An unpublished opinion of the North Carolina Court of Appeals does not constitute controlling legal authority. Citation is disfavored, but may be permitted in accordance with the provisions of Rule 30(e)(3) of the North Carolina Rules of Appellate Procedure.

IN THE COURT OF APPEALS OF NORTH CAROLINA

No. COA25-278

Filed 21 January 2026

Randolph County, No. 24CVS000243-750

LONG PROPERTIES, LLC, Petitioner,

v.

CITY OF TRINITY, Respondent.

Appeal by petitioner from order entered 1 July 2024 by Judge W. Taylor

Browne in Randolph County Superior Court. Heard in the Court of Appeals 28

October 2025.

Equitas Law Partners LLP, by Thomas S. Babel and Corrie Faith Lee, for petitioner-appellant.

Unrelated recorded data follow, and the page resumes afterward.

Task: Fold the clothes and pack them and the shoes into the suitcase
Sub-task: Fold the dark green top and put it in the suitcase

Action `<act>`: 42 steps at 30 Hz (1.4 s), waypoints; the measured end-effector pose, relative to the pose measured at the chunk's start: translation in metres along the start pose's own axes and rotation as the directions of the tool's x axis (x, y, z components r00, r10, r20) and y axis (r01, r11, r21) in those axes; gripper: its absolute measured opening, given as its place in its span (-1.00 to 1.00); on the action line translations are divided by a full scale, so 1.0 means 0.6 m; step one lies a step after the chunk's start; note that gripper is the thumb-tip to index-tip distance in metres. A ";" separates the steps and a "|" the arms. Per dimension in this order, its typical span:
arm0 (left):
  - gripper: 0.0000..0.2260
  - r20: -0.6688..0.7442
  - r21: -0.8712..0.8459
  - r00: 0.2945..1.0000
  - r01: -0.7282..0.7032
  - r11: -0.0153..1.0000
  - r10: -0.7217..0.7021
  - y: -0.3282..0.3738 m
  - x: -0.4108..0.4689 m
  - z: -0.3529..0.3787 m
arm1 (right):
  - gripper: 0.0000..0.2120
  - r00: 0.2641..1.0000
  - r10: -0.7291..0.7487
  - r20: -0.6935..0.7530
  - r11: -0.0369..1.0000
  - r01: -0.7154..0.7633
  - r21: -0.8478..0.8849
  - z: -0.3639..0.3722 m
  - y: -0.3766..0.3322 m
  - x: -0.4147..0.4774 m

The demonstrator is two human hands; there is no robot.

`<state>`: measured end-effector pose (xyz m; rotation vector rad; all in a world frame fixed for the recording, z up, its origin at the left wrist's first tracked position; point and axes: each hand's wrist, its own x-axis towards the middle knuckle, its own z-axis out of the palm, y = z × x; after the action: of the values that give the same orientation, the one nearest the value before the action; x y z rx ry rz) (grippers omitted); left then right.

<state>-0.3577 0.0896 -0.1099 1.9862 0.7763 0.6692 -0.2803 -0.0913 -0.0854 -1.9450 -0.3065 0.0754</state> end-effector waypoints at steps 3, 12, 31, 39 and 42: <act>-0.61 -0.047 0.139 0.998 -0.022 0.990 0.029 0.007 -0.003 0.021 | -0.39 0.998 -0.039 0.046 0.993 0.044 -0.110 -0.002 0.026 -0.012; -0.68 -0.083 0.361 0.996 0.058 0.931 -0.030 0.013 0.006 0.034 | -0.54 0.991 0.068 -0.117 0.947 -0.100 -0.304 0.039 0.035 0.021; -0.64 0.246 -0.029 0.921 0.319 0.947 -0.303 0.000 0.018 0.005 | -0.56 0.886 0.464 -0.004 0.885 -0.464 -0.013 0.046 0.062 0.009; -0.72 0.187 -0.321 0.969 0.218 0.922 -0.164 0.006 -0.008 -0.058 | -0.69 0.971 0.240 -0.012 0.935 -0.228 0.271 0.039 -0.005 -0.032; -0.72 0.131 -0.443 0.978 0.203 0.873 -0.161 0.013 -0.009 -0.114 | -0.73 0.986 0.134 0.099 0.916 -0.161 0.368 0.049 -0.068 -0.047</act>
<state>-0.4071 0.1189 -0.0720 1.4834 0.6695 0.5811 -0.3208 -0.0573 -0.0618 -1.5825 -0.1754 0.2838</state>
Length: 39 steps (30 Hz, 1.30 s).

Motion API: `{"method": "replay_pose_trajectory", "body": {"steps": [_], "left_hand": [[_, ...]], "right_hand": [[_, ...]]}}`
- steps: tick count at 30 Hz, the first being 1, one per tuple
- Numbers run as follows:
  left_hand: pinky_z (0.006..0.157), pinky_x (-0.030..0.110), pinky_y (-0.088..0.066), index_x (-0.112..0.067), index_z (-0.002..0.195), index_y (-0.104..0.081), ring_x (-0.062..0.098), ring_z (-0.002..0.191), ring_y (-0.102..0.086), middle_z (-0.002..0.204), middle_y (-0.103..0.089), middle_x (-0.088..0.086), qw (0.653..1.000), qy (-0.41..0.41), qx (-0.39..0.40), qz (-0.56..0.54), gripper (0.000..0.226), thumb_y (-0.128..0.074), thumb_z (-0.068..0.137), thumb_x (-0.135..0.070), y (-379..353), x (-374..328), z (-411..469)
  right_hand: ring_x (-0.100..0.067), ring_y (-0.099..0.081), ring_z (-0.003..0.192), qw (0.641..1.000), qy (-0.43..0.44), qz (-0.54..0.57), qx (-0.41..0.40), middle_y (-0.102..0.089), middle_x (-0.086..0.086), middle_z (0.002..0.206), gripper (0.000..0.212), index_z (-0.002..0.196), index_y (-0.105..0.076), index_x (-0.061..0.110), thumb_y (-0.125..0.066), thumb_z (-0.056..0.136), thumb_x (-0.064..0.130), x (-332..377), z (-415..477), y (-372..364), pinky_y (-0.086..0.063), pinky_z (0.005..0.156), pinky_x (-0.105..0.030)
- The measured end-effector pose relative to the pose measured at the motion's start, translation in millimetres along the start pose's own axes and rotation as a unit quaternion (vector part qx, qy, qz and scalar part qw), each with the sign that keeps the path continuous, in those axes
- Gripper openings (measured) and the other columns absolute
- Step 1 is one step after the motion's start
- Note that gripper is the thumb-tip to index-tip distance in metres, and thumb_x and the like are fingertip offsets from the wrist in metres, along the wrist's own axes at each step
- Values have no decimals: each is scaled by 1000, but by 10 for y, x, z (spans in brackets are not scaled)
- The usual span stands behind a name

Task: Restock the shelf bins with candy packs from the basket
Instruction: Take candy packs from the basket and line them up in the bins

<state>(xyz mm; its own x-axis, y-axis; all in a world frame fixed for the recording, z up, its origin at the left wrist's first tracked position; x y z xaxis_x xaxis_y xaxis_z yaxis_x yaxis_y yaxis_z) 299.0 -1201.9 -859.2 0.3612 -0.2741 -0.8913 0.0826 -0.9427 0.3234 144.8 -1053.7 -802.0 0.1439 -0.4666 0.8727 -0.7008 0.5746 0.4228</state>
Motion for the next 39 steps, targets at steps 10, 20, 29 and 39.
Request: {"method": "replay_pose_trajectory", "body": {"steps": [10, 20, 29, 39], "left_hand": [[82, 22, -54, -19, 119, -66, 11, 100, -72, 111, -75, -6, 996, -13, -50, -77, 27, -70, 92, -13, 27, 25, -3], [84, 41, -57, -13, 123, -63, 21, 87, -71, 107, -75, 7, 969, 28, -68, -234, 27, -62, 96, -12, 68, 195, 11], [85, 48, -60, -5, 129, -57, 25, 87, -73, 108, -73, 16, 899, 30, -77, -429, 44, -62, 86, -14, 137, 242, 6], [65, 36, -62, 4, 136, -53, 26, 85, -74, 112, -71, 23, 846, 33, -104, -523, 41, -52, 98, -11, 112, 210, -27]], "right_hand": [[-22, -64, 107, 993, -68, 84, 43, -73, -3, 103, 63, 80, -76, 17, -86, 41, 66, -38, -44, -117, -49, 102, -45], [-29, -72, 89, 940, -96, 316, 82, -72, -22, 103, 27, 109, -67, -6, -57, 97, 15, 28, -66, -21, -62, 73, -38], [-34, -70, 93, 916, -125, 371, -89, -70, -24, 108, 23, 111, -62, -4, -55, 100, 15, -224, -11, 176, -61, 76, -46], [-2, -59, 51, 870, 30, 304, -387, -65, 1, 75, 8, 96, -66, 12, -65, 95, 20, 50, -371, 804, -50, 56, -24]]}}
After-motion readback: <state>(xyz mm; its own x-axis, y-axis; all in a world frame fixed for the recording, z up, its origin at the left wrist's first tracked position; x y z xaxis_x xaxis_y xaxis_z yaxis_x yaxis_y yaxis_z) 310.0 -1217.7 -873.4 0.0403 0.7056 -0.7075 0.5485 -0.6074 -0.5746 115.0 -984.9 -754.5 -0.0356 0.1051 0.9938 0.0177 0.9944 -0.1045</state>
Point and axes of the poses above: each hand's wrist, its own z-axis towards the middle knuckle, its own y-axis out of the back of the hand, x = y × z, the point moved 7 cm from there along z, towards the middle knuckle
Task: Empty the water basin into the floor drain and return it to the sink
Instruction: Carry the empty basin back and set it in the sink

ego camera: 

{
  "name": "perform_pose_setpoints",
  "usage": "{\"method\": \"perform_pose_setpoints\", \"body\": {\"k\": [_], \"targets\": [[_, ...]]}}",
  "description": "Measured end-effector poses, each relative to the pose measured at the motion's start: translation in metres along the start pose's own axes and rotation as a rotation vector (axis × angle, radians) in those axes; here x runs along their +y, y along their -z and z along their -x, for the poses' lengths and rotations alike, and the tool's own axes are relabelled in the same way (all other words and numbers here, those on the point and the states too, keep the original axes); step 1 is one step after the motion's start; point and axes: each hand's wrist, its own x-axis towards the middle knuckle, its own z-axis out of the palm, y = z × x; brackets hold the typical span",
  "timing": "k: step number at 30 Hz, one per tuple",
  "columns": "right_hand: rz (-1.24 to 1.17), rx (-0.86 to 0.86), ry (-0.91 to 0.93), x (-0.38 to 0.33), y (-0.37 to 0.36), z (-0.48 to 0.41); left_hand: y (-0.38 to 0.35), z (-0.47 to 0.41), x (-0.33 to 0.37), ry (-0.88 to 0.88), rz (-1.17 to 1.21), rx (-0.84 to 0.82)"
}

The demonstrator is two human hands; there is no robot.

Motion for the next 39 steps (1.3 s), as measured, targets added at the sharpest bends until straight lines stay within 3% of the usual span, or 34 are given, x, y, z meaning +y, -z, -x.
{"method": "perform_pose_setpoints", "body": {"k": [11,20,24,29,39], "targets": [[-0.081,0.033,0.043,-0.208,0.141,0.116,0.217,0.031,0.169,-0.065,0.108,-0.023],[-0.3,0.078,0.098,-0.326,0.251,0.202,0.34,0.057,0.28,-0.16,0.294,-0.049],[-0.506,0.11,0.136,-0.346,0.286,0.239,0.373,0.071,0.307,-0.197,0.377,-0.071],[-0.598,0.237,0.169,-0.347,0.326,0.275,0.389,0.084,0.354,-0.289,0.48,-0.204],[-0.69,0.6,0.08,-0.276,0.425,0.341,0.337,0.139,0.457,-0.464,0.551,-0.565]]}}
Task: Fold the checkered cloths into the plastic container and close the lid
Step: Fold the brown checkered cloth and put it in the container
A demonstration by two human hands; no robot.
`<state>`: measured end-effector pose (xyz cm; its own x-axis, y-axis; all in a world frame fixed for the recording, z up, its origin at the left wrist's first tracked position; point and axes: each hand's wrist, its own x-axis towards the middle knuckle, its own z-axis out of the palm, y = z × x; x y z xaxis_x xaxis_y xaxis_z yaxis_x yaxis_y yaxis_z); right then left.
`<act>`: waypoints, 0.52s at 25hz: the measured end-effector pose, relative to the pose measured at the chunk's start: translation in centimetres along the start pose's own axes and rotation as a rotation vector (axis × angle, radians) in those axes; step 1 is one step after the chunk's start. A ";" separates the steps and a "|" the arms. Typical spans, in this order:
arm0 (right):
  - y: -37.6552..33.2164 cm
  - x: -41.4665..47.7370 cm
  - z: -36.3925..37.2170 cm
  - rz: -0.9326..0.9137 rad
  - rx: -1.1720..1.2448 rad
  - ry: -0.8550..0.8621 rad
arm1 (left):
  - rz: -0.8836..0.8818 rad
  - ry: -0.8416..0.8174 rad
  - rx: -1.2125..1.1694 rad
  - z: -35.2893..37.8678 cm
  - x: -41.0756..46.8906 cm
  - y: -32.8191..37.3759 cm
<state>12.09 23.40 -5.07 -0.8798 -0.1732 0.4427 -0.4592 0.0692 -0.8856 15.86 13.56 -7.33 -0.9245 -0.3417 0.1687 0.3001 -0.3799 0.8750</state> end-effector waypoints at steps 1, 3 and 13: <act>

Wyrick Robbins Yates & Ponton LLP, by Samuel A. Slater and T. Nelson Hughes, Jr., for respondent-appellee.

ZACHARY, Judge.

Petitioner Long Properties, LLC, (“Long Properties”) appeals from an order of

the Randolph County Superior Court affirming the decision of the City of Trinity

Board of Adjustment (“the Board”), which denied Long Properties’ application for

development permits to build seven duplexes on nine lots within the jurisdiction of

the City of Trinity Zoning Ordinance (“the zoning ordinance”). After careful review, LONG PROPS., LLC V. CITY OF TRINITY

Opinion of the Court

we reverse the superior court’s order affirming the decision of the Board and remand

to the superior court for further remand to the Board to conduct additional

proceedings consistent with this opinion.

I. Background

Long Properties owns several parcels of land in the City of Trinity, North

Carolina. Around April 2023, Long Properties applied for development permits in an

R-40 zoning district to build seven duplexes on nine nonconforming lots of record. The

zoning administrator denied Long Properties’ application for the permits and H. Chad

Long, the managing member of Long Properties, requested a written decision. In the

zoning administrator’s written denial, dated 17 August 2023, he explained: “The

current zoning of your properties is R-40 and does allow duplex apartments but there

are further requirements that have been adopted.” He cited Section 12-4 of the zoning

ordinance, which provides that duplexes must be built on lots with a minimum area

of 50,000 square feet.

On 28 July 2023, Long Properties appealed the zoning administrator’s decision

to the Board. In the appeal, Long Properties acknowledged that the lots “do not

comply with the prescribed minimum lot size,” but asserted that they were

nonconforming lots of record entitled to exemption from area requirements under

Sections 9-1 and 9-2 of the zoning ordinance.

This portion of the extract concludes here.